Fifteen minutes later Noble’s private line rang through, and Noble quickly picked up. “Yves, McVey is on the line from Paris. I’m putting him on with us now.”

“Cadoux, it’s McVey. Lebrun is in London, we got him out for his own safety.”

“I presumed as much. Although I must tell you the hospital security people as well as the Lyon police are more than a little upset about how it was done. How is he?”

“He’ll make it.” McVey paused. “Cadoux, listen carefully. You have a mole at headquarters. His name is Doctor Hugo Klass.”

“Klass?” Cadoux was taken aback. “He’s one of our most brilliant scientists. The one who discovered the Albert Merriman fingerprint on the glass shard taken from the Jean Packard murder scene. Why would—?”

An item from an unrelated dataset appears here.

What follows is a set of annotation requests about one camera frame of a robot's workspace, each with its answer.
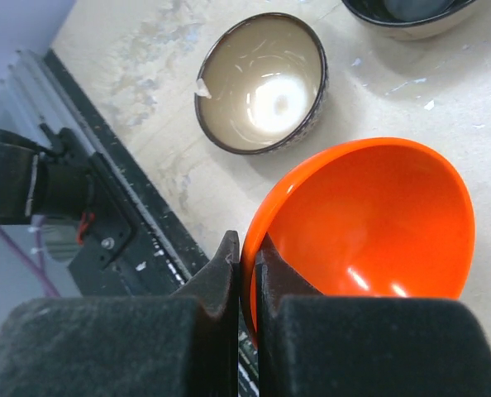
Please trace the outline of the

“We don’t know.” McVey could see Cadoux, his burly frame squeezed into a public phone booth somewhere in Lyon, twiddling his handlebar mustache, as understandably perplexed as they were. “But what we do know is that he requested the Merriman file from the NYPD, via Interpol, Washington, some fifteen hours before alerting Lebrun that he’d even come up with a print. Twenty-four hours later, Merriman vas dead. And very soon after that so were his girlfriend in Paris, and his wife and her entire family in Marseilles. Somehow Klass must have learned Lebrun had come to Lyon and traced the file request. So he had him shut up.”

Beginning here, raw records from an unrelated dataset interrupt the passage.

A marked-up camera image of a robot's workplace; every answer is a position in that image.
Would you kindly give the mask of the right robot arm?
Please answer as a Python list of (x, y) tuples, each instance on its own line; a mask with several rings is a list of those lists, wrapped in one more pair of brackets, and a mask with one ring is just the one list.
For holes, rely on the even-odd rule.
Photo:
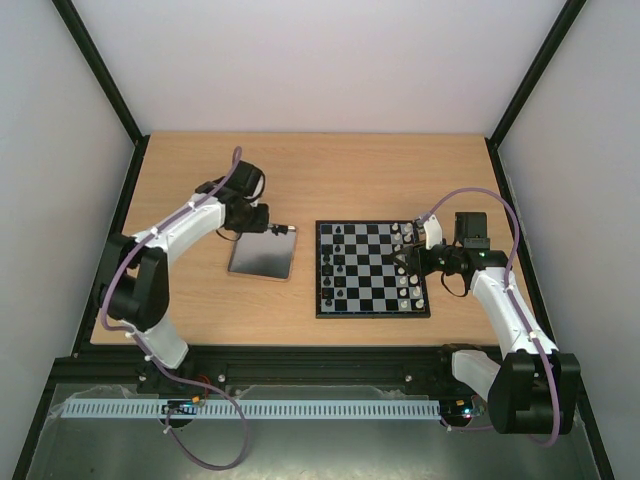
[(436, 367), (445, 390), (469, 386), (487, 404), (492, 427), (501, 434), (545, 435), (554, 440), (573, 427), (581, 373), (575, 355), (562, 353), (541, 329), (520, 293), (512, 259), (494, 250), (483, 212), (455, 215), (453, 243), (438, 219), (412, 222), (416, 240), (397, 250), (393, 261), (413, 280), (438, 273), (458, 275), (486, 313), (502, 360), (458, 345)]

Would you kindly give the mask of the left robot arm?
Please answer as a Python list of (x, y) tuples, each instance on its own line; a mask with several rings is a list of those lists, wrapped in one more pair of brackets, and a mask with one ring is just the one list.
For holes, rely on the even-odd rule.
[(169, 317), (171, 264), (211, 232), (264, 233), (265, 186), (262, 170), (235, 159), (226, 176), (201, 184), (159, 223), (131, 236), (110, 235), (92, 289), (103, 327), (112, 329), (108, 318), (119, 321), (115, 331), (132, 337), (164, 367), (178, 368), (189, 347)]

“Now it starts to make sense.”

“What does?” Noble asked.

“Lebrun’s brother, Antoine, our supervisor of internal security. He was found shot in the head this morning. It appears to have been suicide, but maybe not.”

McVey cursed to himself. Lebrun was in bad enough shape himself without having to be told his brother was dead. “Cadoux, I doubt very much you’re looking at a suicide. Something’s going on that involved Merriman but reached a lot further. And whatever it is, whoever’s behind it, is now killing cops.”

“Yves, I think it’s best you take Klass into custody as soon as possible,” Noble said, directly.

“Excuse me, Ian. I don’t think so.” McVey was standing up, pacing behind Lebrun’s desk. “Cadoux, find somebody you can trust. Maybe even from some other city. Klass doesn’t suspect we’re on to him. Get a wire on his private line at home and put a tail on him. See where he goes, who he talks to. Then work backward from Antoine’s death. See if you can follow the line from the time he died until the time Sunday he met Lebrun. We don’t know which side he was on. Finally, and very judiciously, find out who Klass got at Interpol, Washington, to make the Merriman file request to the New York police.”

“I understand,” Cadoux said.

“Captain—watch yourself,” McVey warned.

“I shall. Merci. Au revoir.”

There was a click as Cadoux hung up.

“Who is this Doctor Klass?” Noble asked.

“Beyond who he appears? I don’t know.”

“I’m going to contact M16. Perhaps we can find out a little about Doctor Klass ourselves.”

Noble clicked off and McVey stared at the wall, angered that he couldn’t get some definitive grasp on what was going on. It was as if he’d suddenly become professionally impotent. Immediately there was a knock at the door and a uniformed policeman stuck his head in to tell him in English that the concierge from his hotel was on the phone. “Line two.”

“Merci.” The man left and McVey turned from the “secure phone” to lift the receiver on Lebrun’s desk phone. “This is McVey.”

“Dave Gifford, Hotel Vieux,” a male voice said.

As he’d left his hotel earlier McVey had slipped the concierge, an expatriate American, a two-hundred-franc tip and asked to be informed of any calls or transmissions that came for him.

“I get a fax from L.A.?”

“No, sir.”

What the hell was Hernandez doing with the Osborn information, hand-delivering it to Paris? Sitting down, McVey flipped open a notebook and picked up a pencil. He had two calls from Detective Barras, an hour apart. One from a plumber in Los Angeles confirming his automatic lawn sprinklers had been installed and were working. But wanted McVey to call back and let him know what days and length of watering time he wanted them set for.

“Jesus,” McVey said under his breath.

Lastly there was a call the concierge felt was a crank. In fact the caller had rung back three times, wanting to speak to McVey personally. Each time he’d left no message, but each time he’d sounded a little more desperate.

He’d given his name as Tommy Lasorda.